- Born: Carolyn Loretta Wasilewski June 12, 1940 Baltimore, Maryland, U.S.
- Died: November 8, 1954 (aged 14) Baltimore, Maryland, U.S.
- Cause of death: Homicide
- Body discovered: November 9, 1954
- Known for: Victim of an unsolved murder

= Murder of Carolyn Wasilewski =

Unsolved murder in Baltimore

Carolyn Loretta Wasilewski (June 12, 1940 – November 8, 1954) was the 14-year-old victim of an unsolved murder that made national headlines during an intensive search for suspects near her home in Baltimore, Maryland. Her remains were discovered in a rail yard by an engineer on a Pennsy express train bound to Baltimore from Harrisburg, Pennsylvania, on the morning of November 9, 1954.

==Death==
Not far from her family's home, police found bloodstains and personal items belonging to Wasilewski. "Long before she was identified police had concluded that the murder had occurred elsewhere and she had been thrown from the bridge or dragged down a bank to the tracks," reported The Baltimore Sun in 1954. Written on her right thigh in lipstick or Mercurochrome was the name Paul. Seven days earlier on November 1, she had testified in a carnal knowledge case involving one of her female friends.

==Aftermath==
A column published in The Baltimore Sun in March, 2000 referred to the murder without mentioning Wasilewski by name. It provoked a column, also in the Sun, by Frederick N. Rasmussen in which he describes the discovery of the body and investigation in some detail, along with the crowds that gathered for the funeral, and quotes a Baltimore homicide detective who said that interest in the half-century-old murder was still surfacing, "We still get calls generally around the anniversary of the murder."
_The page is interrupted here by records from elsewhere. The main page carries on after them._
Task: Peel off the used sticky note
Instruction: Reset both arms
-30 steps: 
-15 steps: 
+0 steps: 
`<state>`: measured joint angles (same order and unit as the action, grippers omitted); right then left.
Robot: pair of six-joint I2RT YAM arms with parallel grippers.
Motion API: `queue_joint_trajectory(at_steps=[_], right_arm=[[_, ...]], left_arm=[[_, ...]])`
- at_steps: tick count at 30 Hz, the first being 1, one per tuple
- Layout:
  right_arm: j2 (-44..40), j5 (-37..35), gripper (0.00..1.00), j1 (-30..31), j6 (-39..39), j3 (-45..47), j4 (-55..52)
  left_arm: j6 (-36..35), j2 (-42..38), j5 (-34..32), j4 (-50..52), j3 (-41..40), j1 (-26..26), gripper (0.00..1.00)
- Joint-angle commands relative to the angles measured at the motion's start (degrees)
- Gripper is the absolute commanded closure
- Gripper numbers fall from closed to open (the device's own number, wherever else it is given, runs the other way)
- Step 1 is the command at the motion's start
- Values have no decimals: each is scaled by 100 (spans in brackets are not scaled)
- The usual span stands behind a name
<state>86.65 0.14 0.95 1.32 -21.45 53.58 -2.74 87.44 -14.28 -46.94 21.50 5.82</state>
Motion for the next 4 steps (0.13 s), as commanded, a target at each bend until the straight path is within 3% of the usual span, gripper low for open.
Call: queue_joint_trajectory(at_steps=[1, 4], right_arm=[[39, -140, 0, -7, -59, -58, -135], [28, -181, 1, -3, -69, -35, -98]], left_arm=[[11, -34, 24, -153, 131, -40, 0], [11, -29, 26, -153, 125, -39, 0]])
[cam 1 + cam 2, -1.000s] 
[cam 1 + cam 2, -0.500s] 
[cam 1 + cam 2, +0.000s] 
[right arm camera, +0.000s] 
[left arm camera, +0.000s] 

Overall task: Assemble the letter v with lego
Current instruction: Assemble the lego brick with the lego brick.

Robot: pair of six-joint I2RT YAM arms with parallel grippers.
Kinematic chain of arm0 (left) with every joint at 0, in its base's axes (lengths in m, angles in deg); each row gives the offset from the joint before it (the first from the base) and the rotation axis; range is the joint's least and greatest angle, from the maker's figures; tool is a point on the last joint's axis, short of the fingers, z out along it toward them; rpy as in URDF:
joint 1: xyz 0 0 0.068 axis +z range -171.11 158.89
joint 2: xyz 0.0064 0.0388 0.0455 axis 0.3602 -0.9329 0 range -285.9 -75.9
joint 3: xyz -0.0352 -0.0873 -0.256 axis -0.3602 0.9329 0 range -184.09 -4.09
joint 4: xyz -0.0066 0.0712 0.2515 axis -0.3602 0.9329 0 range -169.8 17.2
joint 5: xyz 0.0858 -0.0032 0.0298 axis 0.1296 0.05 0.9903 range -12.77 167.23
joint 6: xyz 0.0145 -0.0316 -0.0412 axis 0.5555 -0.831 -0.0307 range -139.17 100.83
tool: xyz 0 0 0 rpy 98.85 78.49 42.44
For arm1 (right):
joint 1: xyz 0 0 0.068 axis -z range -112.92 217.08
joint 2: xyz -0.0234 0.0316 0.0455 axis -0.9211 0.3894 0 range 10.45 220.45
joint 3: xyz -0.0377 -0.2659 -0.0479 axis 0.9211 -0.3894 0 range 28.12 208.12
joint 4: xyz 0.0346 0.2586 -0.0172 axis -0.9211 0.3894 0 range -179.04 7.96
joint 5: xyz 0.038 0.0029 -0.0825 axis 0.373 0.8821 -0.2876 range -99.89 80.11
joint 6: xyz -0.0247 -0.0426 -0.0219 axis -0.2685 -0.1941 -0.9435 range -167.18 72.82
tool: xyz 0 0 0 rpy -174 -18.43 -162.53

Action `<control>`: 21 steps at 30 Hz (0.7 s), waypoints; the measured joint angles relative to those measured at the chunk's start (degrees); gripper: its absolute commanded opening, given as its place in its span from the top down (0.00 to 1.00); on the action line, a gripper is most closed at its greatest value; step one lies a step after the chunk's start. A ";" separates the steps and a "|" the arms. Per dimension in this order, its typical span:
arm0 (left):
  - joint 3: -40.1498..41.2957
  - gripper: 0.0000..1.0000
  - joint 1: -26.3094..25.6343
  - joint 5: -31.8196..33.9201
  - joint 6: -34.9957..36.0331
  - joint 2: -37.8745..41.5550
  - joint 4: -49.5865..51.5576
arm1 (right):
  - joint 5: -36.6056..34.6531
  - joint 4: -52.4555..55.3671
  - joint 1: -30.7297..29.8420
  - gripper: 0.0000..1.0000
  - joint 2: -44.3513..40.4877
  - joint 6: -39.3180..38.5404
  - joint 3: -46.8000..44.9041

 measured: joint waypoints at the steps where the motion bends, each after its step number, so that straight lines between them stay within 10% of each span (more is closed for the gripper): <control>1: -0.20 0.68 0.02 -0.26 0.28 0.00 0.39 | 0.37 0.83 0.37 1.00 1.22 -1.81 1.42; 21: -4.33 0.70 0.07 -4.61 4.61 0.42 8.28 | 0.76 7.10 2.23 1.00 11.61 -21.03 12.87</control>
Baltimore Sun columnist Jacques Kelly speculated that the case became a "Baltimore legend," precisely because it was unsolved. The murder and its period of notoriety in Baltimore "loosely" inspired John Waters' 1990 film Cry-Baby. Waters recalls the media's framing of the case in the context of the negative aspects of Baltimore's "drape" youth subculture.